Die vorliegende Monitoringaktion diente zwei Zielen:
- den Überblick über mögliche Belastungen des Trinkwassers mit perfluorierten Alkylsubstanzen (PFAS) in Österreich zu erweitern, indem etwaige Wasserversorgungsanlagen, bei denen noch keine Daten zu PFAS vorliegen, beprobt werden
- einen ersten Überblick über mögliche Belastungen des Trinkwassers mit Trifluoracetat (TFA) zu erstellen
Es wurden 331 Proben aus ganz Österreich untersucht.

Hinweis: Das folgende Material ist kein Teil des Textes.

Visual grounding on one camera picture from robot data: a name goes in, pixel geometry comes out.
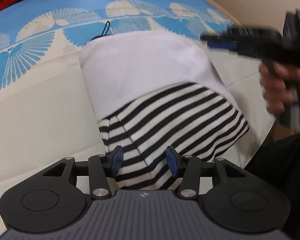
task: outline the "black and white stripes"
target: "black and white stripes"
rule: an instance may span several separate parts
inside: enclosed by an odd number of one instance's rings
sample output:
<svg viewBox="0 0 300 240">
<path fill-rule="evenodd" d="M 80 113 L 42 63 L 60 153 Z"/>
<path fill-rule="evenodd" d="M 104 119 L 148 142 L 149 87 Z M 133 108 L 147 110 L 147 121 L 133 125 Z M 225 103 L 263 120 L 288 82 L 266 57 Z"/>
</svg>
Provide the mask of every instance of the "black and white stripes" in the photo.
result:
<svg viewBox="0 0 300 240">
<path fill-rule="evenodd" d="M 118 185 L 151 190 L 178 186 L 165 160 L 167 146 L 213 161 L 249 130 L 224 97 L 195 83 L 137 98 L 98 125 L 107 153 L 117 145 L 124 148 Z"/>
</svg>

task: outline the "blue patterned fabric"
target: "blue patterned fabric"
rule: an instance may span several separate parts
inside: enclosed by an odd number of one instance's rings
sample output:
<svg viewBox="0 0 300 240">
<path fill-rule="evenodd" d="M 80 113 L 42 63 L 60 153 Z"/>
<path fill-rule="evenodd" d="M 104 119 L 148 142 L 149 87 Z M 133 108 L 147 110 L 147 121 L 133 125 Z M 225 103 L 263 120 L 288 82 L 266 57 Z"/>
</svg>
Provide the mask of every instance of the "blue patterned fabric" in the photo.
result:
<svg viewBox="0 0 300 240">
<path fill-rule="evenodd" d="M 46 55 L 52 43 L 80 48 L 107 20 L 108 34 L 166 29 L 196 41 L 234 24 L 204 0 L 23 0 L 0 12 L 0 90 L 44 57 L 62 56 Z"/>
</svg>

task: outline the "logo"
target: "logo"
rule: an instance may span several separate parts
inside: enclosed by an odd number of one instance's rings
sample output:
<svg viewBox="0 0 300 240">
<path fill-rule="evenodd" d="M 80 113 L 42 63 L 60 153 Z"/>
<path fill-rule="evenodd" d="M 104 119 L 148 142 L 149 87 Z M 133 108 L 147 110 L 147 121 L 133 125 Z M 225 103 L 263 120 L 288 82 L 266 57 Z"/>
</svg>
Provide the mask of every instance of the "logo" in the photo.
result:
<svg viewBox="0 0 300 240">
<path fill-rule="evenodd" d="M 146 197 L 148 197 L 148 196 L 149 196 L 149 194 L 148 194 L 148 193 L 146 193 L 146 192 L 144 192 L 144 193 L 140 194 L 140 196 L 141 196 L 141 197 L 143 197 L 143 198 L 146 198 Z"/>
</svg>

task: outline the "black cord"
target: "black cord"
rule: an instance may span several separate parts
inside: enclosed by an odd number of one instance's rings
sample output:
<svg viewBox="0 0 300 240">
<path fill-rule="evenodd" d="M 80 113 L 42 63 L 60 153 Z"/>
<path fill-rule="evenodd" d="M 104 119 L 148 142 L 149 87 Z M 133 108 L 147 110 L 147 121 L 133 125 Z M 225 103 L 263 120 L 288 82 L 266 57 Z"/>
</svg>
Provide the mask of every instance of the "black cord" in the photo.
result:
<svg viewBox="0 0 300 240">
<path fill-rule="evenodd" d="M 109 28 L 110 28 L 110 22 L 107 21 L 105 27 L 103 28 L 102 34 L 101 34 L 101 35 L 98 35 L 98 36 L 95 36 L 95 37 L 92 38 L 90 41 L 93 41 L 94 39 L 99 38 L 99 37 L 102 37 L 102 36 L 106 36 L 107 33 L 108 33 L 108 31 L 109 31 Z"/>
</svg>

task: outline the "black pants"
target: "black pants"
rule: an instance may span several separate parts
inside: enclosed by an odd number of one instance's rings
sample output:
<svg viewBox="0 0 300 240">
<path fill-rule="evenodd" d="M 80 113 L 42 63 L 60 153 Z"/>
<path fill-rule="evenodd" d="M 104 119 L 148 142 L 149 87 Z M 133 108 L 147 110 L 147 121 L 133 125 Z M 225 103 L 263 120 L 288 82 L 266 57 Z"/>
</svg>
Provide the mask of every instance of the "black pants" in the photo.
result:
<svg viewBox="0 0 300 240">
<path fill-rule="evenodd" d="M 283 231 L 300 240 L 300 134 L 261 147 L 245 170 L 286 194 L 291 211 Z"/>
</svg>

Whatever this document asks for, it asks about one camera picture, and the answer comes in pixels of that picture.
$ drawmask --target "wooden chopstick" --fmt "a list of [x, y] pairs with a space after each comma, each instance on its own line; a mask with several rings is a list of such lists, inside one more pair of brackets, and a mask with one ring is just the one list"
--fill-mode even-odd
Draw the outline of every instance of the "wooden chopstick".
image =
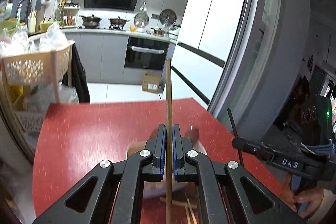
[[[160, 201], [166, 202], [166, 199], [163, 198], [163, 197], [160, 197]], [[184, 207], [185, 205], [188, 205], [188, 203], [186, 203], [186, 202], [181, 202], [181, 201], [176, 201], [176, 200], [172, 200], [171, 204], [175, 205], [175, 206], [180, 206], [180, 207]], [[190, 208], [197, 209], [197, 205], [196, 204], [191, 204]]]
[[171, 60], [166, 58], [166, 127], [167, 127], [167, 149], [166, 149], [166, 224], [171, 224], [172, 206], [172, 165], [173, 165], [173, 143], [172, 143], [172, 102], [171, 102]]
[[185, 213], [186, 213], [186, 215], [187, 215], [187, 221], [188, 221], [188, 224], [191, 224], [187, 204], [184, 206], [184, 208], [185, 208]]
[[190, 210], [190, 213], [191, 213], [191, 217], [193, 218], [193, 222], [194, 222], [194, 224], [197, 224], [193, 209], [191, 208], [191, 205], [190, 205], [189, 198], [187, 198], [187, 202], [188, 202], [189, 210]]

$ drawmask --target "oven handle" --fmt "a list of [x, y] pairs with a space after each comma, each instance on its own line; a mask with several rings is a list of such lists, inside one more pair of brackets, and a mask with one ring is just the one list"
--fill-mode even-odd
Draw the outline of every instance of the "oven handle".
[[152, 53], [152, 54], [163, 54], [164, 50], [155, 50], [153, 48], [141, 48], [132, 46], [131, 49], [135, 52], [144, 52], [144, 53]]

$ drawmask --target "oven door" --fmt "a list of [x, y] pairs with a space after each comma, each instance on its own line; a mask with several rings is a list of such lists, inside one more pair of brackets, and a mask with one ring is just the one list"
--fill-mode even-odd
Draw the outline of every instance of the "oven door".
[[125, 68], [163, 70], [169, 43], [129, 37]]

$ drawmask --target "red table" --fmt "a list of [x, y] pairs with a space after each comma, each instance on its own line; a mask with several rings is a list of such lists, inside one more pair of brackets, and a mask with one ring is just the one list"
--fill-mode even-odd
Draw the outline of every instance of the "red table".
[[[173, 100], [173, 123], [184, 133], [199, 127], [199, 141], [219, 162], [239, 161], [232, 134], [194, 99]], [[165, 101], [51, 105], [37, 144], [33, 169], [33, 201], [39, 216], [101, 160], [126, 159], [131, 143], [145, 141], [165, 123]], [[245, 168], [275, 195], [281, 188], [255, 157], [243, 153]], [[144, 200], [141, 222], [165, 223], [165, 204]], [[172, 220], [181, 223], [184, 208], [174, 207]]]

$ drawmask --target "metal bolt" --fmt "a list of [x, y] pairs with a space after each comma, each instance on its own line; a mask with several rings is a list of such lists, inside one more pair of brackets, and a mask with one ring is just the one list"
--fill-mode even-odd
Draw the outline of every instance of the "metal bolt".
[[198, 155], [198, 153], [197, 153], [197, 151], [195, 151], [195, 150], [189, 150], [188, 152], [187, 152], [187, 155], [189, 156], [189, 157], [196, 157], [197, 155]]
[[238, 162], [231, 160], [227, 163], [227, 166], [229, 166], [231, 169], [236, 169], [238, 167]]
[[149, 150], [146, 150], [146, 149], [140, 151], [140, 156], [142, 156], [142, 157], [147, 157], [150, 154], [151, 154], [151, 152]]
[[101, 168], [106, 168], [106, 167], [109, 167], [110, 166], [110, 161], [109, 160], [102, 160], [99, 165]]

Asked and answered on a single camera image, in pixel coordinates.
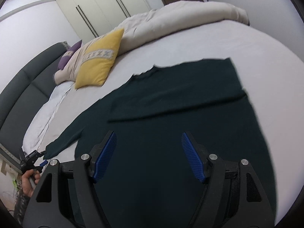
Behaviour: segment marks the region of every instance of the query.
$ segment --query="dark green sweater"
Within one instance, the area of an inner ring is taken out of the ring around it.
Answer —
[[[47,146],[45,158],[76,139],[75,157],[89,153],[109,130],[117,134],[117,147],[95,189],[112,227],[187,226],[203,185],[182,150],[184,131],[224,160],[248,159],[276,211],[267,145],[230,59],[132,76],[81,113]]]

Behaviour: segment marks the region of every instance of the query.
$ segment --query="silver screw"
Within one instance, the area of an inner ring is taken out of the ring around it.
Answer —
[[[57,164],[57,162],[58,162],[58,160],[57,160],[57,159],[53,159],[53,160],[51,160],[50,165],[56,165],[56,164]]]
[[[248,164],[249,164],[249,162],[248,162],[247,159],[242,159],[242,160],[241,160],[241,163],[242,163],[243,165],[248,165]]]
[[[81,159],[82,160],[86,160],[86,159],[88,159],[90,156],[88,155],[88,154],[83,154],[83,155],[81,155]]]
[[[211,154],[211,155],[209,155],[209,158],[212,159],[212,160],[216,160],[217,156],[215,154]]]

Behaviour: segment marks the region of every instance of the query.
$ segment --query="dark sleeve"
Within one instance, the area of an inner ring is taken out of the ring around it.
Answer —
[[[27,208],[27,205],[29,204],[30,198],[23,194],[23,191],[21,190],[19,192],[17,202],[15,205],[15,211],[14,211],[14,218],[17,220],[17,222],[22,225],[25,211]]]
[[[73,142],[80,139],[85,127],[96,119],[96,110],[98,101],[91,107],[82,112],[53,142],[47,145],[44,159],[50,159],[57,156]]]

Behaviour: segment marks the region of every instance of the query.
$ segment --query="pillow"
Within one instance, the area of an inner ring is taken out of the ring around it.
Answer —
[[[102,86],[115,62],[124,29],[113,31],[97,40],[85,51],[76,77],[75,88]]]
[[[64,69],[65,65],[71,59],[72,55],[74,55],[74,53],[81,47],[81,43],[82,40],[74,44],[71,48],[69,48],[69,50],[66,53],[64,53],[64,55],[62,56],[62,58],[58,63],[58,70]]]

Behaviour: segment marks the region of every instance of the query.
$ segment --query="beige comforter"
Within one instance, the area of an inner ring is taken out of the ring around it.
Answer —
[[[158,10],[153,9],[147,13],[134,15],[115,28],[125,29],[118,55],[171,33],[222,20],[249,24],[245,10],[220,2],[178,1]],[[65,68],[55,73],[54,80],[57,85],[64,81],[76,80],[86,49],[102,37],[104,35],[82,46]]]

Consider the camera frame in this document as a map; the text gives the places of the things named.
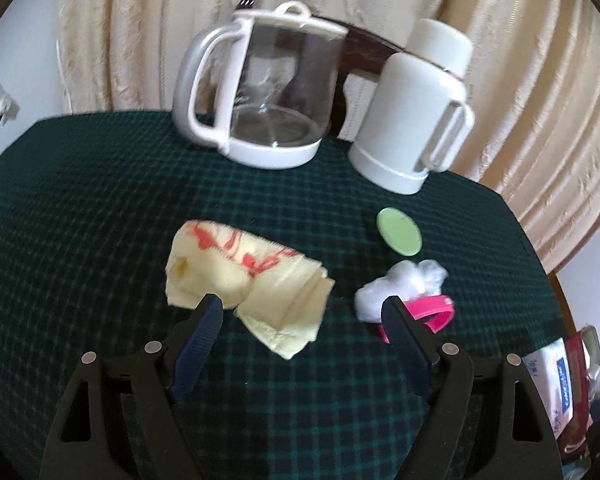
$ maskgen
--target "silver rivet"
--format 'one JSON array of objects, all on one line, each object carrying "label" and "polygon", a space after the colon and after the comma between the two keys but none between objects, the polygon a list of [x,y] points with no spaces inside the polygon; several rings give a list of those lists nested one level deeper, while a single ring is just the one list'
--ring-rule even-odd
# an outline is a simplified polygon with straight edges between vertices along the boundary
[{"label": "silver rivet", "polygon": [[149,341],[144,345],[144,351],[148,354],[155,354],[162,349],[162,343],[160,341]]},{"label": "silver rivet", "polygon": [[442,345],[442,351],[447,355],[456,355],[460,349],[458,345],[454,345],[453,343],[444,343]]},{"label": "silver rivet", "polygon": [[96,360],[96,352],[87,352],[80,359],[84,364],[90,365]]},{"label": "silver rivet", "polygon": [[513,366],[520,366],[522,364],[522,359],[518,354],[507,354],[507,363]]}]

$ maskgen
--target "gray handle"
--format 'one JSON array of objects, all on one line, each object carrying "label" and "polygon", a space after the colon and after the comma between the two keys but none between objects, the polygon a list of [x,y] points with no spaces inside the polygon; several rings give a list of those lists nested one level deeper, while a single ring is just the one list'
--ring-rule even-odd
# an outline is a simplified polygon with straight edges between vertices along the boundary
[{"label": "gray handle", "polygon": [[249,33],[250,30],[246,30],[243,23],[235,22],[203,30],[191,41],[178,71],[173,91],[173,110],[171,111],[176,128],[186,139],[205,146],[217,146],[221,151],[228,149],[233,100],[240,79],[244,54],[242,54],[242,62],[239,63],[239,67],[234,62],[230,62],[225,75],[227,88],[224,98],[219,96],[214,126],[206,126],[196,118],[194,104],[202,72],[213,48],[225,40],[247,40]]}]

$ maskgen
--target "dark wooden chair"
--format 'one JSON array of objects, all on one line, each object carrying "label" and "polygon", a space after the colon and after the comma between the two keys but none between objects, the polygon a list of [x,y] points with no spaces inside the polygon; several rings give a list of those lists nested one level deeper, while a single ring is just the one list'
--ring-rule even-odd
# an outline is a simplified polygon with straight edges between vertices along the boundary
[{"label": "dark wooden chair", "polygon": [[331,126],[327,132],[328,135],[337,137],[347,115],[347,101],[344,97],[344,81],[347,76],[351,72],[367,72],[380,75],[386,60],[396,52],[402,52],[402,47],[350,23],[319,17],[349,29],[342,49],[342,57],[340,58],[336,91],[333,97],[333,108],[331,109]]}]

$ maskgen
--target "yellow cloth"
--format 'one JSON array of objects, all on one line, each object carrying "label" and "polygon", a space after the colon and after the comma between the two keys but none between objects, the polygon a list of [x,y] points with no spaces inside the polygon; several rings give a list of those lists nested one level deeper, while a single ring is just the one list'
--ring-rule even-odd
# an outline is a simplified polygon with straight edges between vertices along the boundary
[{"label": "yellow cloth", "polygon": [[333,280],[320,262],[215,222],[192,220],[176,233],[167,262],[169,304],[195,308],[216,294],[247,329],[291,359],[315,341]]}]

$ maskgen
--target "blue label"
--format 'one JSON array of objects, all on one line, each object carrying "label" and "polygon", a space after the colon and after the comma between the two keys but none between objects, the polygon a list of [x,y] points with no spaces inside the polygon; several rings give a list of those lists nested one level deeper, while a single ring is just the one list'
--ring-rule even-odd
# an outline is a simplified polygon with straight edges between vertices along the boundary
[{"label": "blue label", "polygon": [[567,375],[567,367],[564,364],[564,358],[561,357],[556,363],[558,367],[558,377],[560,377],[560,394],[562,396],[562,412],[566,413],[571,407],[571,397],[569,395],[569,378]]}]

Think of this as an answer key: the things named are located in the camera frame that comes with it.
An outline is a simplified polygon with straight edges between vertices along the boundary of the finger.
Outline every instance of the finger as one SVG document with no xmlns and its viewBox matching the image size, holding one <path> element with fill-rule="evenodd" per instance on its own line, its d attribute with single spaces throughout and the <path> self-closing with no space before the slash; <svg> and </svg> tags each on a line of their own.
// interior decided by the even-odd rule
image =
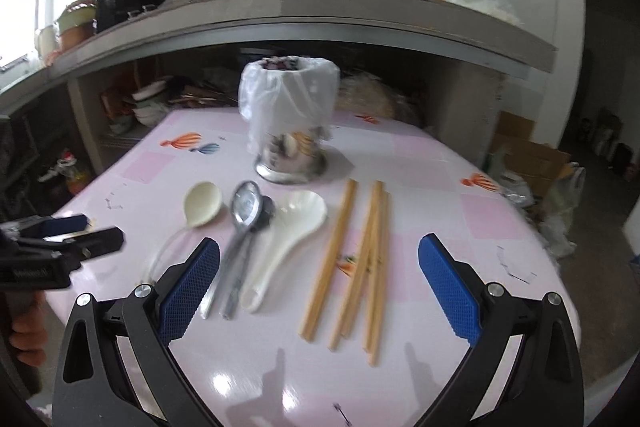
<svg viewBox="0 0 640 427">
<path fill-rule="evenodd" d="M 44 291 L 39 290 L 34 293 L 33 300 L 36 302 L 36 304 L 42 306 L 47 301 L 47 296 L 44 294 Z"/>
<path fill-rule="evenodd" d="M 12 328 L 16 333 L 35 333 L 44 329 L 44 312 L 38 305 L 32 305 L 25 314 L 14 320 Z"/>
<path fill-rule="evenodd" d="M 22 351 L 18 353 L 18 360 L 32 367 L 40 367 L 47 360 L 47 355 L 41 349 L 36 351 Z"/>
<path fill-rule="evenodd" d="M 14 333 L 9 337 L 9 342 L 21 351 L 31 351 L 32 349 L 42 349 L 47 343 L 47 337 L 45 330 L 36 333 Z"/>
</svg>

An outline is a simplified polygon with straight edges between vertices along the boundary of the spoon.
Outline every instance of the spoon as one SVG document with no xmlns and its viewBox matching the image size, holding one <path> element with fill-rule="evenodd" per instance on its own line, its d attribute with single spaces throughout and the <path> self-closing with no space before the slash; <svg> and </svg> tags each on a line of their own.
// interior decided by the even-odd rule
<svg viewBox="0 0 640 427">
<path fill-rule="evenodd" d="M 258 311 L 280 264 L 295 245 L 322 226 L 326 214 L 326 204 L 315 192 L 297 190 L 285 195 L 271 223 L 271 242 L 262 265 L 242 292 L 242 308 L 250 313 Z"/>
<path fill-rule="evenodd" d="M 240 271 L 236 276 L 236 280 L 234 281 L 234 285 L 231 288 L 229 296 L 226 298 L 225 306 L 220 312 L 220 315 L 222 315 L 223 319 L 229 320 L 233 318 L 234 313 L 236 312 L 236 308 L 238 307 L 238 299 L 240 297 L 240 290 L 242 289 L 242 285 L 244 284 L 244 280 L 246 279 L 246 272 L 249 268 L 249 260 L 251 259 L 255 239 L 260 230 L 263 230 L 269 226 L 275 212 L 276 207 L 273 204 L 273 200 L 268 196 L 263 196 L 262 213 L 260 214 L 258 221 L 255 223 L 253 230 L 249 234 L 249 238 L 246 240 L 247 245 L 244 250 L 244 255 L 242 256 L 242 265 Z"/>
<path fill-rule="evenodd" d="M 226 245 L 225 254 L 220 259 L 220 269 L 200 302 L 199 311 L 203 319 L 209 317 L 213 302 L 219 295 L 220 288 L 224 285 L 231 265 L 238 256 L 242 243 L 244 243 L 244 238 L 255 226 L 262 213 L 262 195 L 258 185 L 252 181 L 242 182 L 238 185 L 231 198 L 230 209 L 234 217 L 236 233 Z"/>
<path fill-rule="evenodd" d="M 154 283 L 152 275 L 158 265 L 160 256 L 164 253 L 164 250 L 174 242 L 176 237 L 178 237 L 182 232 L 206 225 L 218 215 L 220 208 L 222 207 L 222 192 L 220 192 L 220 189 L 211 182 L 200 182 L 189 189 L 189 192 L 187 192 L 187 195 L 184 197 L 182 206 L 184 210 L 184 217 L 187 221 L 186 225 L 170 235 L 162 247 L 160 247 L 156 255 L 151 260 L 151 263 L 149 263 L 149 267 L 146 270 L 142 282 Z"/>
</svg>

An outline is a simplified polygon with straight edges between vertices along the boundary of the metal bolt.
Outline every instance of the metal bolt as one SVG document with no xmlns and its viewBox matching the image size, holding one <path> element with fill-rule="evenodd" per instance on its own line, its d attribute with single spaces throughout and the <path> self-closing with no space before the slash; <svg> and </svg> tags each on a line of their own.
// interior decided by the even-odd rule
<svg viewBox="0 0 640 427">
<path fill-rule="evenodd" d="M 89 293 L 83 293 L 76 299 L 78 306 L 86 306 L 89 302 L 91 302 L 91 295 L 89 295 Z"/>
<path fill-rule="evenodd" d="M 133 290 L 133 295 L 142 299 L 151 293 L 151 286 L 148 284 L 141 284 L 135 290 Z"/>
<path fill-rule="evenodd" d="M 549 293 L 549 295 L 546 296 L 546 300 L 553 304 L 553 306 L 559 306 L 562 303 L 562 297 L 555 292 Z"/>
<path fill-rule="evenodd" d="M 494 297 L 502 297 L 504 295 L 504 288 L 497 282 L 492 282 L 486 287 L 486 289 L 489 292 L 489 295 Z"/>
</svg>

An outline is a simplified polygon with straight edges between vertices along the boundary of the cardboard box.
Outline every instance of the cardboard box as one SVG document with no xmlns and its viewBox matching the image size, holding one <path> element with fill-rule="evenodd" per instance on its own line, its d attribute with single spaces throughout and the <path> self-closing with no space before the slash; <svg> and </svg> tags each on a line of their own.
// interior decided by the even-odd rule
<svg viewBox="0 0 640 427">
<path fill-rule="evenodd" d="M 534 122 L 515 114 L 502 112 L 490 152 L 500 147 L 508 150 L 504 165 L 523 177 L 535 196 L 544 198 L 556 178 L 562 173 L 570 155 L 546 145 L 528 140 Z"/>
</svg>

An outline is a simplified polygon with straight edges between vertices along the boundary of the window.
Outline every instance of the window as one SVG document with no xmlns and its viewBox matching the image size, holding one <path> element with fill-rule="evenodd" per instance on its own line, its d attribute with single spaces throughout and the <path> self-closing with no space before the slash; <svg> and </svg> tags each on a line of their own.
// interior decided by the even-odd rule
<svg viewBox="0 0 640 427">
<path fill-rule="evenodd" d="M 33 49 L 38 0 L 0 0 L 0 72 Z"/>
</svg>

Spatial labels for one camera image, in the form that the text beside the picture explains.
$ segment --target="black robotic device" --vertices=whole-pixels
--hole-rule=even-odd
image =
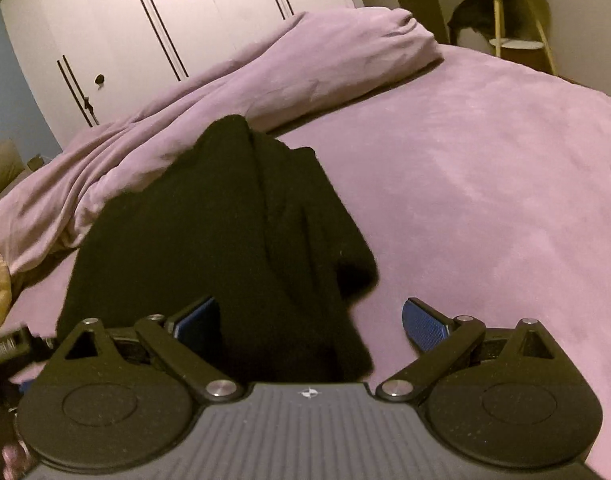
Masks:
[[[601,406],[538,320],[487,329],[410,298],[403,325],[423,355],[375,395],[359,383],[244,388],[202,358],[218,321],[207,298],[127,329],[86,319],[57,349],[27,328],[0,338],[0,414],[34,459],[26,478],[599,478],[584,460]],[[11,396],[5,379],[49,354]]]

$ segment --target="wooden table leg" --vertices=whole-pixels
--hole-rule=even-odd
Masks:
[[[547,56],[547,62],[550,65],[550,73],[554,76],[558,76],[558,72],[556,66],[554,64],[554,56],[552,54],[552,50],[550,49],[550,44],[547,41],[547,36],[545,35],[545,30],[543,30],[543,25],[539,20],[537,9],[535,8],[535,4],[532,0],[526,0],[527,6],[530,8],[530,13],[532,13],[532,18],[535,20],[535,24],[537,25],[537,30],[539,32],[539,38],[541,38],[541,42],[543,43],[543,47],[545,49],[545,55]]]
[[[495,54],[501,57],[501,23],[503,21],[503,0],[494,0],[494,37],[497,42]]]

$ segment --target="bed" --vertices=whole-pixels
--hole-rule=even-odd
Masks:
[[[611,479],[611,98],[439,46],[401,9],[302,14],[80,134],[0,202],[0,253],[23,289],[0,330],[53,334],[104,201],[152,182],[226,113],[314,148],[364,234],[380,280],[353,319],[372,386],[415,359],[401,326],[409,296],[488,326],[536,317],[601,400],[588,463]]]

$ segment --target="pink bedsheet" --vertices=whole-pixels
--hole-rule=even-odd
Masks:
[[[489,326],[540,319],[604,409],[588,463],[611,480],[611,98],[457,47],[405,84],[302,124],[377,258],[354,309],[376,370],[415,359],[401,306],[418,296]],[[53,333],[74,254],[26,289],[20,320]]]

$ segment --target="silver screw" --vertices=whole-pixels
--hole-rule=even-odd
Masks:
[[[393,379],[391,381],[386,381],[381,384],[381,390],[387,396],[390,397],[403,397],[408,394],[411,394],[414,389],[414,386],[410,384],[408,381],[404,381],[401,379]]]
[[[236,384],[227,379],[219,379],[208,383],[206,391],[213,397],[227,397],[236,392]]]

Bei zwei Proben wurde eine geringfügig über dem Parameterwert liegende PFAS-Konzentration ermittelt. Unter Berücksichtigung des Mindestverfahrenskennwerts für PFAS lag jedoch bei beiden Proben noch keine eindeutige Überschreitung des Parameterwerts (0,10 µg/l) vor. Es ergab sich somit kein Verdacht der Verletzung lebensmittelrechtlicher Vorschriften.
TFA wurde in 307 Proben (entspricht 93 %) in Konzentrationen über der Bestimmungsgrenze von 0,1 µg/l ermittelt. Die höchste gemessene Konzentration lag bei 6,03 µg/l.